§ **Dataset extract**
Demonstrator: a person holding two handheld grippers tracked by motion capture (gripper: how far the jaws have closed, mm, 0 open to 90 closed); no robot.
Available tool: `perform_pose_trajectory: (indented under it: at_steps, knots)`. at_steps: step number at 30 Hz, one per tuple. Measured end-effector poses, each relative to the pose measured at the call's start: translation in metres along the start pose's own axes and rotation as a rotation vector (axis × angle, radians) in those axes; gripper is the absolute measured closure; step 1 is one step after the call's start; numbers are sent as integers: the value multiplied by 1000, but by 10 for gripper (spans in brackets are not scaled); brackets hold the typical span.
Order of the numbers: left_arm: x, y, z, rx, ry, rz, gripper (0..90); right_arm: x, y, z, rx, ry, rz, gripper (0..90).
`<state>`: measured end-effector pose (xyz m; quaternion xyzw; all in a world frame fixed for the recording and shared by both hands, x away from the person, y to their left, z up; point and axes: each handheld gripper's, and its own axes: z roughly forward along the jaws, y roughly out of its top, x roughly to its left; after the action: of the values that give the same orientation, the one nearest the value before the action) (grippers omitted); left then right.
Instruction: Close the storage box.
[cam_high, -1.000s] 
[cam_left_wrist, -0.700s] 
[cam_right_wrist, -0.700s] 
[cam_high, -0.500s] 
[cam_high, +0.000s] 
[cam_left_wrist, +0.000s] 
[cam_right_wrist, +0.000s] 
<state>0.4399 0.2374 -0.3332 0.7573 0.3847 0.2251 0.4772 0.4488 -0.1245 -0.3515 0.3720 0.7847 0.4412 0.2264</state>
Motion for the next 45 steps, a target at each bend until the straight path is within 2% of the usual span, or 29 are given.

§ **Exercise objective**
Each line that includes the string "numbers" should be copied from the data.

§ **Solution**
Available tool: `perform_pose_trajectory: (indented under it: at_steps, knots)`. at_steps: step number at 30 Hz, one per tuple. Measured end-effector poses, each relative to the pose measured at the call's start: translation in metres along the start pose's own axes and rotation as a rotation vector (axis × angle, radians) in those axes; gripper is the absolute measured closure; step 1 is one step after the call's start; numbers are sent as integers: the value multiplied by 1000, but by 10 for gripper (spans in brackets are not scaled); brackets hold the typical span.
Order of the numbers: left_arm: x, y, z, rx, ry, rz, gripper (0..90); right_arm: x, y, z, rx, ry, rz, gripper (0..90).

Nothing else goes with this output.